The Supreme Court called for further proceedings Wednesday to decide whether Virginia lawmakers unconstitutionally redrew district lines to ensure a minimum percentage of black voters.

WASHINGTON (CN) – The Supreme Court called for further proceedings Wednesday to decide whether Virginia lawmakers unconstitutionally redrew district lines to ensure a minimum percentage of black voters.

“It is undisputed,” the ruling notes from the outset, “that the boundary lines for the 12 districts at issue were drawn with a goal of ensuring that each district would have a black voting-age population (BVAP) of at least 55%.”

After a panel of federal judges rejected their challenge, a group of voters led by Golden Bethune-Hill took their case to the Supreme Court.

The justices were mostly unanimous Wednesday in sending the case back to U.S. District Court for another look at whether race was the predominant factor in the redistricting process.

When the District Court panel initially considered the case, it held that race predominates only where there is an “actual conflict between traditional redistricting criteria and race.”

The challengers persuaded the Supreme Court, however, that this conflict requirement misunderstood the relevant precedents.

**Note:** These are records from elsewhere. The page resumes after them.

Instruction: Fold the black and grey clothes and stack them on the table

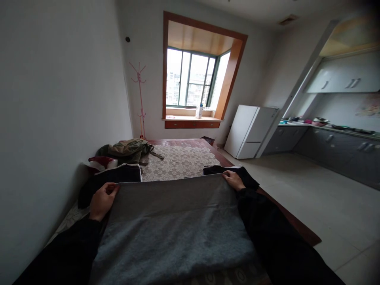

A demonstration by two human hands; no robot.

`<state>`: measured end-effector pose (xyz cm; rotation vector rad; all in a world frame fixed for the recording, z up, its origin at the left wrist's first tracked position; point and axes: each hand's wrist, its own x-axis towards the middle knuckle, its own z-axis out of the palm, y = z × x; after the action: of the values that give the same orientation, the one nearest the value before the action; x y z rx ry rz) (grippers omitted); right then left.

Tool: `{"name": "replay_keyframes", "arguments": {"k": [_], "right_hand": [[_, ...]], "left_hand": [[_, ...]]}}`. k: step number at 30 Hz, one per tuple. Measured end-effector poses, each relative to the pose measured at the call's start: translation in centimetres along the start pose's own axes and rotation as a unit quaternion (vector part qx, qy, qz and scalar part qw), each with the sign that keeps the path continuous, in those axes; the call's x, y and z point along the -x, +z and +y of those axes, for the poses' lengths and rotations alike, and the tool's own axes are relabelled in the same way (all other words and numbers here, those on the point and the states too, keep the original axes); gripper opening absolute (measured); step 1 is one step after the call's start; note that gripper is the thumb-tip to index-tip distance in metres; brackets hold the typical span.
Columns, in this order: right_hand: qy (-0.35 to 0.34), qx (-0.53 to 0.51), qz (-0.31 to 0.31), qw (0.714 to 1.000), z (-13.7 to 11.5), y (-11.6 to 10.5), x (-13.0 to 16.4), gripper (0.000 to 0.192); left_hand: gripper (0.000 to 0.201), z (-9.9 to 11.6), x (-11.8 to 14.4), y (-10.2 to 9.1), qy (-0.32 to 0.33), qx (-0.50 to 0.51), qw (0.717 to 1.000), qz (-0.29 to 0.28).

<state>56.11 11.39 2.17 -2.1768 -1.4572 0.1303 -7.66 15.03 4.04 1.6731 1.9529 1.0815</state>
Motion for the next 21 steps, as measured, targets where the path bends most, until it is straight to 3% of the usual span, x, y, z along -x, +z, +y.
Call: {"name": "replay_keyframes", "arguments": {"k": [5, 10, 15, 21], "right_hand": [[0.012, 0.007, 0.016, 1.000, 0.0, 0.9, 0.0, 0.022], [-0.002, -0.017, 0.034, 0.999, 0.9, 0.3, 0.4, 0.029], [-0.005, -0.007, 0.032, 0.999, 0.7, 0.4, 0.6, 0.024], [0.006, 0.014, 0.023, 1.000, -0.3, 0.5, 0.8, 0.021]], "left_hand": [[0.036, 0.3, 0.5, -0.1, 0.015, -0.014, 1.000, -0.010], [0.038, 0.3, 0.8, -0.3, 0.028, 0.025, 0.999, 0.029], [0.030, 0.5, 0.8, -0.2, 0.025, -0.040, 0.999, -0.012], [0.028, 0.6, 0.8, -0.3, 0.009, -0.029, 1.000, -0.006]]}}
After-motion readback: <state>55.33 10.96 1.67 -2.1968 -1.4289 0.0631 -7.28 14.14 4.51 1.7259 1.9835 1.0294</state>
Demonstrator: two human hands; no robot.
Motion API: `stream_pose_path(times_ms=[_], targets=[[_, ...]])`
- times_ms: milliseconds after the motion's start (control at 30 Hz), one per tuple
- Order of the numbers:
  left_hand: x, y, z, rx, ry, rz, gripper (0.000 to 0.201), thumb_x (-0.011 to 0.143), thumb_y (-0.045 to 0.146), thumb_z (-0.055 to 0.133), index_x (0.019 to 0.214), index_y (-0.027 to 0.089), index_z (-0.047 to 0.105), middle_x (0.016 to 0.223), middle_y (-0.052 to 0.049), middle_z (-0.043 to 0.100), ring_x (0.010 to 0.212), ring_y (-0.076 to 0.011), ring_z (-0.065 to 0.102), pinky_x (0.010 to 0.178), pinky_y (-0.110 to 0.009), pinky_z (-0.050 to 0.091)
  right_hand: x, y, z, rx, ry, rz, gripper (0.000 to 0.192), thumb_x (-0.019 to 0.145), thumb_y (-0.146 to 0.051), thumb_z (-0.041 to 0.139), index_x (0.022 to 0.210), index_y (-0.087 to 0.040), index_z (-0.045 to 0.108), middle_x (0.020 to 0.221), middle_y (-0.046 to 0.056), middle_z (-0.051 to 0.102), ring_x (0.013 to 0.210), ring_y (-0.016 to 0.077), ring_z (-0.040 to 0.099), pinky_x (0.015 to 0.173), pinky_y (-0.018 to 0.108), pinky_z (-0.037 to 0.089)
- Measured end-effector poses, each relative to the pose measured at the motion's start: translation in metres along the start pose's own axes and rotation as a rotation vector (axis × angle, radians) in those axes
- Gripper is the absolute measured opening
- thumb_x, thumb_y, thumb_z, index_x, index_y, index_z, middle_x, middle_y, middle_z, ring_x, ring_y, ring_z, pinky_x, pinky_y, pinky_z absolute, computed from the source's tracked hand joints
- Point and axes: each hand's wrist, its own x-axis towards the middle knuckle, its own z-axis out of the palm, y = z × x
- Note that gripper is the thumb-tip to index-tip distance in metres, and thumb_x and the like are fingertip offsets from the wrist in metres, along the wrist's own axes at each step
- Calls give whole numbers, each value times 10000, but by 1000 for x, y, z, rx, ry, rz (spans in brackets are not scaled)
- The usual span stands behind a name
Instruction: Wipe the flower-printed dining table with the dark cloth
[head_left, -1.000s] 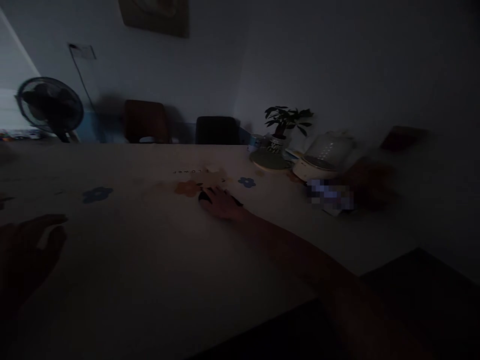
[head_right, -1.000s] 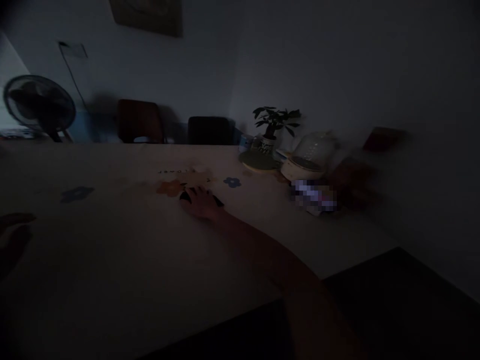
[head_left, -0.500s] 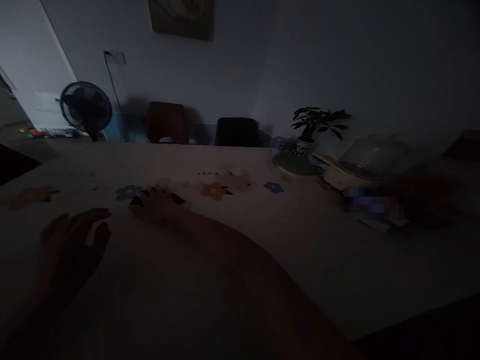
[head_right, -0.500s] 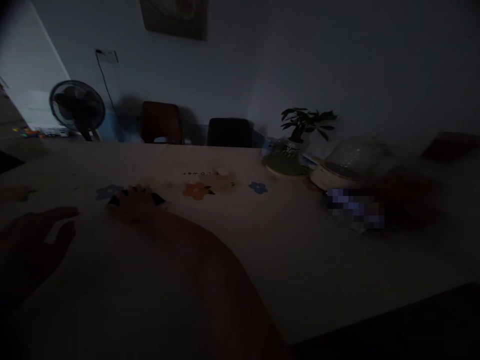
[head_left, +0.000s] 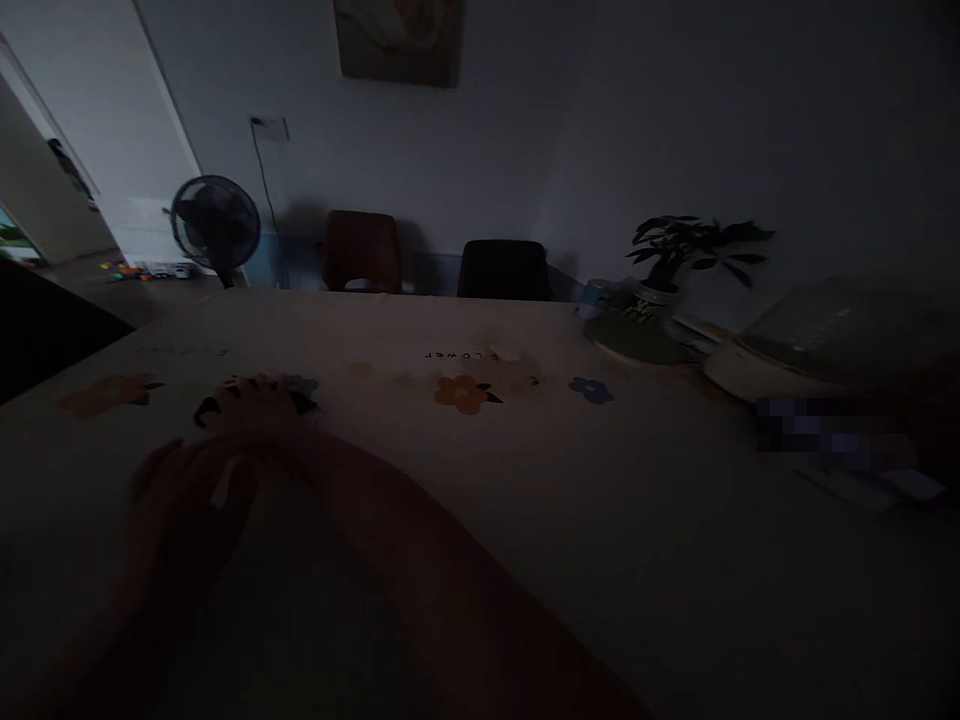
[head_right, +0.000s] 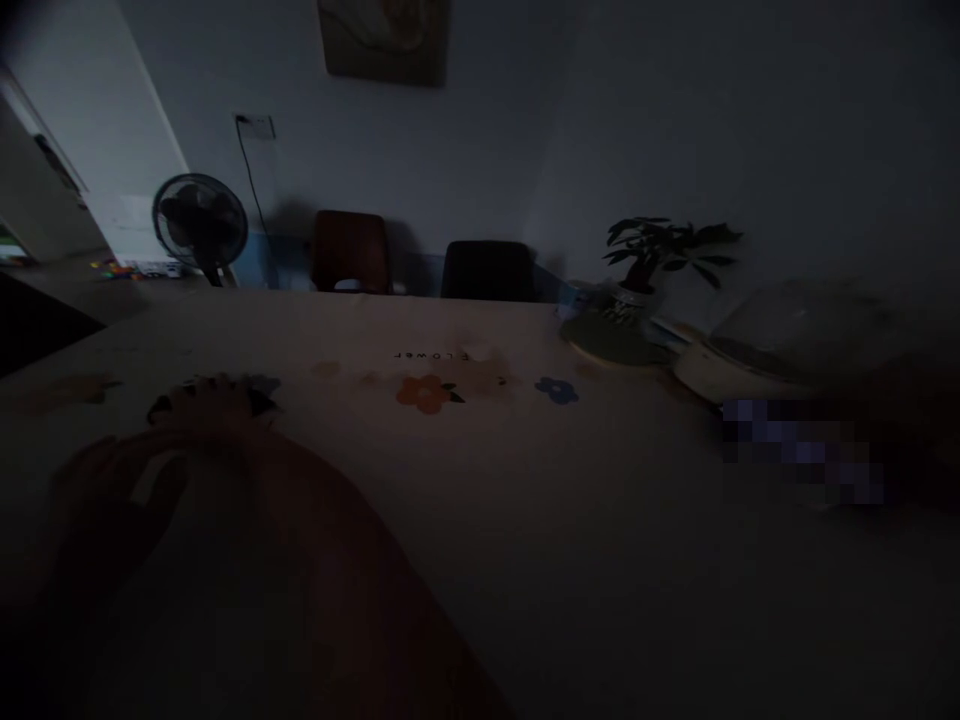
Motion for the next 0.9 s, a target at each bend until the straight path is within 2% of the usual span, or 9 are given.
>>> stream_pose_path(times_ms=[67,167,267,400,500,633,767,900], targets=[[1,-5,1,61,-4,10,252,1005,285,415,1075,178,632,1024,-125,697,973,-288,622,994,-428,408,2,7,0,23,-1,3,464,1036,-478,417,1428,-252,519,1557,106,410,1445,343,330,1182,696,185],[1,-9,0,58,-45,-13,259,993,302,422,1090,197,639,1050,-94,712,938,-279,632,917,-405,427,0,25,-3,49,23,94,505,1048,-483,341,1447,-221,506,1560,119,404,1449,348,319,1198,683,142],[2,-10,-2,13,-66,-50,268,988,322,416,1062,198,642,1053,-77,725,903,-253,646,907,-389,439,-10,48,-13,35,39,203,548,1052,-478,299,1468,-172,482,1571,144,382,1458,350,302,1210,644,161],[2,-9,-4,15,-209,-178,345,990,360,370,1080,184,652,1068,-102,723,932,-272,647,913,-415,448,-42,87,-35,-10,16,306,569,1054,-475,277,1495,-157,444,1587,135,363,1451,334,318,1207,598,221],[4,-9,-6,7,-281,-262,393,985,402,350,1106,186,657,1091,-114,715,988,-292,643,931,-438,455,-79,118,-52,-29,23,389,577,1051,-465,275,1516,-153,417,1593,148,349,1450,339,324,1194,601,243],[3,-12,-6,8,-384,-349,448,984,444,320,1123,189,661,1125,-124,701,974,-295,649,937,-461,469,-145,159,-75,-63,54,497,563,1049,-447,268,1514,-172,426,1592,148,352,1464,329,310,1186,589,255],[-3,-20,-2,-17,-385,-335,446,996,477,327,1144,212,654,1131,-107,696,916,-283,657,893,-445,495,-216,197,-98,-106,61,615,479,1035,-418,339,1435,-243,538,1594,103,362,1469,329,299,1174,567,279],[-11,-30,2,-6,-401,-308,437,995,476,339,1168,221,649,1160,-100,692,1007,-309,654,905,-451,505,-279,230,-119,-157,104,771,508,1045,-357,268,1483,-218,485,1576,137,378,1443,332,334,1164,581,266]])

In the 1995 case Miller v. Johnson, the high court said that parties “may rely on evidence other than bizarreness to establish race-based districting,” and may show predominance “either through circumstantial evidence of a district’s shape and demographics or more direct evidence going to legislative purpose.”

Writing for the court, Justice Anthony Kennedy said that Virginia’s theory here “is irreconcilable” with Miller and with the 1996 case Shaw v. Hunt.

Denying the challengers full relief, however, Kennedy said it is not the Supreme Court’s place to apply the correct racial-predominance standard and conclude that race predominated in all 12 districts.

In its first ruling on the case, the District Court found that race predominated in only one of the 12 districts, but that the lines were still constitutional in that district because the legislature’s use of race was narrowly tailored to a compelling state interest.

As to this district, the Supreme Court affirmed the panel’s findings in all respects.

“The record here supports the legislature’s conclusion that this was one instance where a 55% BVAP was necessary for black voters to have a functional working majority,” Kennedy wrote.

Five justices joined Alito’s opinion in full, but Justice Samuel Alito wrote a separate opinion concurring in part and concurring in judgment.

“Unlike the court, however, I would hold that all these districts must satisfy strict scrutiny,” Alito wrote.

Justice Clarence Thomas dissented in part, saying he would reverse as to all 12 districts.

“In my view, the state has neither asserted a compelling state interest nor narrowly tailored its use of race,” Thomas wrote.

The Supreme Court had consolidated oral argument of this case in December with an unrelated gerrymandering case from North Carolina. A ruling on that case remains pending.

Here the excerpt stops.